**PROMPT**
Give back the records below exactly, every one, with no pictures.
-- Opening Marker --
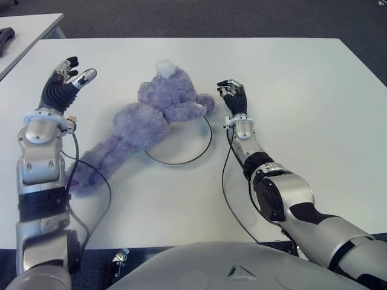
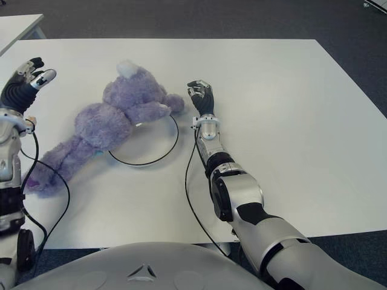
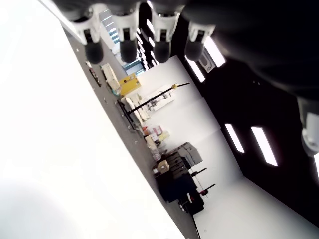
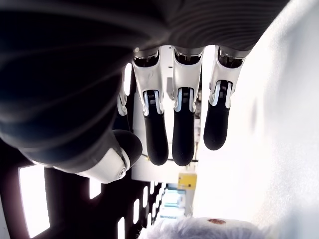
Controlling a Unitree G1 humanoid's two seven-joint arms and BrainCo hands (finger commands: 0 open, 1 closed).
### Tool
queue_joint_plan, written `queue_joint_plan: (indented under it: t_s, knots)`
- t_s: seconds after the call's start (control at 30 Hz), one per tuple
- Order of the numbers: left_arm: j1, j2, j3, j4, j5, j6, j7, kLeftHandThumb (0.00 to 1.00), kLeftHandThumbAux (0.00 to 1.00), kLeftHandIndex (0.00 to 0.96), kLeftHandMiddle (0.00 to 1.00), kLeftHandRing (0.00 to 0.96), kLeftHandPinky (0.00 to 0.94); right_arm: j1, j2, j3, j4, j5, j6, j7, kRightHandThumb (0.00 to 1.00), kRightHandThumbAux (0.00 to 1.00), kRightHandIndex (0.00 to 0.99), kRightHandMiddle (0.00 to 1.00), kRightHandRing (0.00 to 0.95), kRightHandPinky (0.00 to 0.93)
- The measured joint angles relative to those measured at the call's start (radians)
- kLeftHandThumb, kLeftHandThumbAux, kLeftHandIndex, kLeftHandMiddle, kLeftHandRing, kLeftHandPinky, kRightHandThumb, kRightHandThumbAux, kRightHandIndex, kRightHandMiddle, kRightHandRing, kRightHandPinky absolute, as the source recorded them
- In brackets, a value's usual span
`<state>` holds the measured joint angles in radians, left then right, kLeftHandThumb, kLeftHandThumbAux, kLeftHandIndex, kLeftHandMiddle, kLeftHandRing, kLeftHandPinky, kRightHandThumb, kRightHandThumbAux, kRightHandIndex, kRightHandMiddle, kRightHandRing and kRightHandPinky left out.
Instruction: Put the doll into the plate.
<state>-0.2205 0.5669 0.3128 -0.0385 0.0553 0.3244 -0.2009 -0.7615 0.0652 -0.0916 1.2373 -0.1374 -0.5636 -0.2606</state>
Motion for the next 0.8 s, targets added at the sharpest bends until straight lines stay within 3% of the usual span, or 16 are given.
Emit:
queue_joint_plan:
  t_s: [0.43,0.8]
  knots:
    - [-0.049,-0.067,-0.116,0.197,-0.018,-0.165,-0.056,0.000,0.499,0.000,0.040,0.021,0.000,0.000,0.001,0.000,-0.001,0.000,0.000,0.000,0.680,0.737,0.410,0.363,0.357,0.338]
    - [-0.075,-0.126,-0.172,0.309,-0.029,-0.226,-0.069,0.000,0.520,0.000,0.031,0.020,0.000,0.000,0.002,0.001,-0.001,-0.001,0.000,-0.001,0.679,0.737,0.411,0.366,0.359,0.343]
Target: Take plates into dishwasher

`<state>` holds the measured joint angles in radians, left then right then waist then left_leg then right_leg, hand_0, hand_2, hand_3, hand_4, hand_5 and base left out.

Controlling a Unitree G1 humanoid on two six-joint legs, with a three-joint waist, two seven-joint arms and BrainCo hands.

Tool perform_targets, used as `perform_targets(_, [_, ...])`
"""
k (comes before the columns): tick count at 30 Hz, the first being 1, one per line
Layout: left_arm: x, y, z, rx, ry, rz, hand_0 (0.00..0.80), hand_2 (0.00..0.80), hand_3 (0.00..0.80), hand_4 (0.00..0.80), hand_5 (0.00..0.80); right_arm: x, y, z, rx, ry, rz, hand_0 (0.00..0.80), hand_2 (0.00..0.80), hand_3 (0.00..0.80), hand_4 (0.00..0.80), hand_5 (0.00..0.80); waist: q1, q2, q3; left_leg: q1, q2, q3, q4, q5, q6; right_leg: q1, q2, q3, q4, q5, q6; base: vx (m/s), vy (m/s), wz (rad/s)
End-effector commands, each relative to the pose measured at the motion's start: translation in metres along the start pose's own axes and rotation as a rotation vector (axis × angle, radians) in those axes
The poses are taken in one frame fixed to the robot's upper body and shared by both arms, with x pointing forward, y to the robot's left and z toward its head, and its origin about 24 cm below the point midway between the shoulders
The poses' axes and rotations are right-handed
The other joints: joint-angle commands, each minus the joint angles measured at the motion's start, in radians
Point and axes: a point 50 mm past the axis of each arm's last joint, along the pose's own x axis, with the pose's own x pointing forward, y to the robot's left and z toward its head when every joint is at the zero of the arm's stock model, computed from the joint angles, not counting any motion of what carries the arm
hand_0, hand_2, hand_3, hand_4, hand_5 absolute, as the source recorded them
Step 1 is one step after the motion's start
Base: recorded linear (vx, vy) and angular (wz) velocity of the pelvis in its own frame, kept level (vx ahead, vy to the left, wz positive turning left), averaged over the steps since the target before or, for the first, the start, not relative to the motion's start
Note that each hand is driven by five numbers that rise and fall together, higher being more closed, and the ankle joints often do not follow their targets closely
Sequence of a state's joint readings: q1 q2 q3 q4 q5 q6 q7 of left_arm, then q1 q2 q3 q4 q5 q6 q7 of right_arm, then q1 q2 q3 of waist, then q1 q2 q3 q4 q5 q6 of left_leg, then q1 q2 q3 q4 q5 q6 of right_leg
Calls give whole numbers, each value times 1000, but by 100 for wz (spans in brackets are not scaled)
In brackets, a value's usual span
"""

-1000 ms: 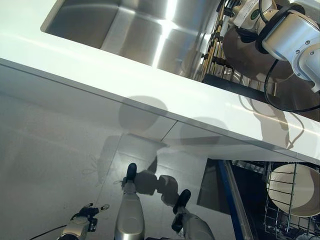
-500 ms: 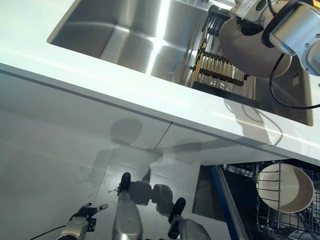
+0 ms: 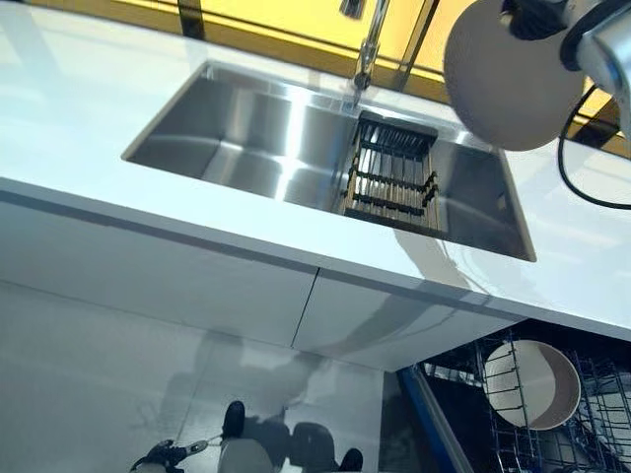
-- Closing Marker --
**YOUR RESPONSE**
Controlling a Unitree G1 humanoid's two seven-joint arms and BrainCo hands (finger commands: 0 open, 1 closed).
### Tool
queue_joint_plan, written `queue_joint_plan: (indented under it: t_s, knots)`
- t_s: seconds after the call's start (control at 30 Hz), one per tuple
- Order of the numbers: left_arm: j1, j2, j3, j4, j5, j6, j7, kLeftHandThumb (0.00 to 1.00), kLeftHandThumbAux (0.00 to 1.00), kLeftHandIndex (0.00 to 0.96), kLeftHandMiddle (0.00 to 1.00), kLeftHandRing (0.00 to 0.96), kLeftHandPinky (0.00 to 0.94); right_arm: j1, j2, j3, j4, j5, j6, j7, kRightHandThumb (0.00 to 1.00), kRightHandThumbAux (0.00 to 1.00), kRightHandIndex (0.00 to 0.99), kRightHandMiddle (0.00 to 1.00), kRightHandRing (0.00 to 0.95), kRightHandPinky (0.00 to 0.93)
- The measured joint angles relative to those measured at the call's start (radians)
- kLeftHandThumb, kLeftHandThumbAux, kLeftHandIndex, kLeftHandMiddle, kLeftHandRing, kLeftHandPinky, kRightHandThumb, kRightHandThumbAux, kRightHandIndex, kRightHandMiddle, kRightHandRing, kRightHandPinky absolute, as the source recorded them
- In brackets, a value's usual span
`<state>` holds the measured joint angles in radians, left then right, kLeftHandThumb, kLeftHandThumbAux, kLeftHandIndex, kLeftHandMiddle, kLeftHandRing, kLeftHandPinky, kRightHandThumb, kRightHandThumbAux, kRightHandIndex, kRightHandMiddle, kRightHandRing and kRightHandPinky left out.
Instruction: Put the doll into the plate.
<state>-0.2205 0.5669 0.3128 -0.0385 0.0553 0.3244 -0.2009 -0.7615 0.0652 -0.0916 1.2373 -0.1374 -0.5636 -0.2606</state>
Motion for the next 0.8 s, targets added at the sharpest bends until straight lines stay within 3% of the usual span, or 16 are given.
Emit:
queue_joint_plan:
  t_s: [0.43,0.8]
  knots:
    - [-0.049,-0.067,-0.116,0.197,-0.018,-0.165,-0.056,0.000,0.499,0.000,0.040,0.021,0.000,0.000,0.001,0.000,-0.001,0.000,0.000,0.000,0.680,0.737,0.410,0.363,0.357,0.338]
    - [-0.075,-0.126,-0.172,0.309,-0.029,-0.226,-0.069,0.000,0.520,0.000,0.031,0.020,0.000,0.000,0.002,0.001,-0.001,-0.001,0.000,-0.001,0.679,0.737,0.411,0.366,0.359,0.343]
Target: Take plates into dishwasher

`<state>` holds the measured joint angles in radians, left then right then waist then left_leg then right_leg, hand_0, hand_2, hand_3, hand_4, hand_5 and base left out.

Controlling a Unitree G1 humanoid on two six-joint legs, with a three-joint waist, two seven-joint arms and BrainCo hands.

Tool perform_targets, used as `perform_targets(_, [_, ...])`
"""
k (comes before the columns): tick count at 30 Hz, the first being 1, one per line
Layout: left_arm: x, y, z, rx, ry, rz, hand_0 (0.00..0.80), hand_2 (0.00..0.80), hand_3 (0.00..0.80), hand_4 (0.00..0.80), hand_5 (0.00..0.80); right_arm: x, y, z, rx, ry, rz, hand_0 (0.00..0.80), hand_2 (0.00..0.80), hand_3 (0.00..0.80), hand_4 (0.00..0.80), hand_5 (0.00..0.80); waist: q1, q2, q3; left_leg: q1, q2, q3, q4, q5, q6; right_leg: q1, q2, q3, q4, q5, q6; base: vx (m/s), vy (m/s), wz (rad/s)
End-effector commands, each relative to the pose measured at the motion's start: translation in metres along the start pose's own axes and rotation as a rotation vector (axis × angle, radians) in those axes
The poses are taken in one frame fixed to the robot's upper body and shared by both arms, with x pointing forward, y to the robot's left and z toward its head, and its origin about 24 cm below the point midway between the shoulders
The poses' axes and rotations are right-handed
The other joints: joint-angle commands, each minus the joint angles measured at the motion's start, in radians
Point and axes: a point 50 mm past the axis of each arm's last joint, along the pose's own x axis, with the pose's own x pointing forward, y to the robot's left and z toward its head when every joint is at the zero of the arm's stock model, computed from the joint angles, not counting any motion of what carries the arm
hand_0, hand_2, hand_3, hand_4, hand_5 absolute, as the source recorded them
Step 1 is one step after the motion's start
Base: recorded linear (vx, vy) and angular (wz) velocity of the pelvis in its own frame, kept level (vx ahead, vy to the left, wz positive turning left), averaged over the steps since the target before or, for the first, the start, not relative to the motion's start
Note that each hand is driven by five numbers that rise and fall together, higher being more closed, and the ankle joints often do not follow their targets closely
Sequence of a state's joint readings: q1 q2 q3 q4 q5 q6 q7 of left_arm, then q1 q2 q3 q4 q5 q6 q7 of right_arm, then q1 q2 q3 of waist, then q1 q2 q3 q4 q5 q6 of left_leg, then q1 q2 q3 q4 q5 q6 of right_leg
Calls give whole numbers, each value times 1000, but by 100 for wz (spans in brackets are not scaled)
In brackets, a value's usual span
"""

-1000 ms: 
-500 ms: 
+0 ms: 

Work on this exercise is complete.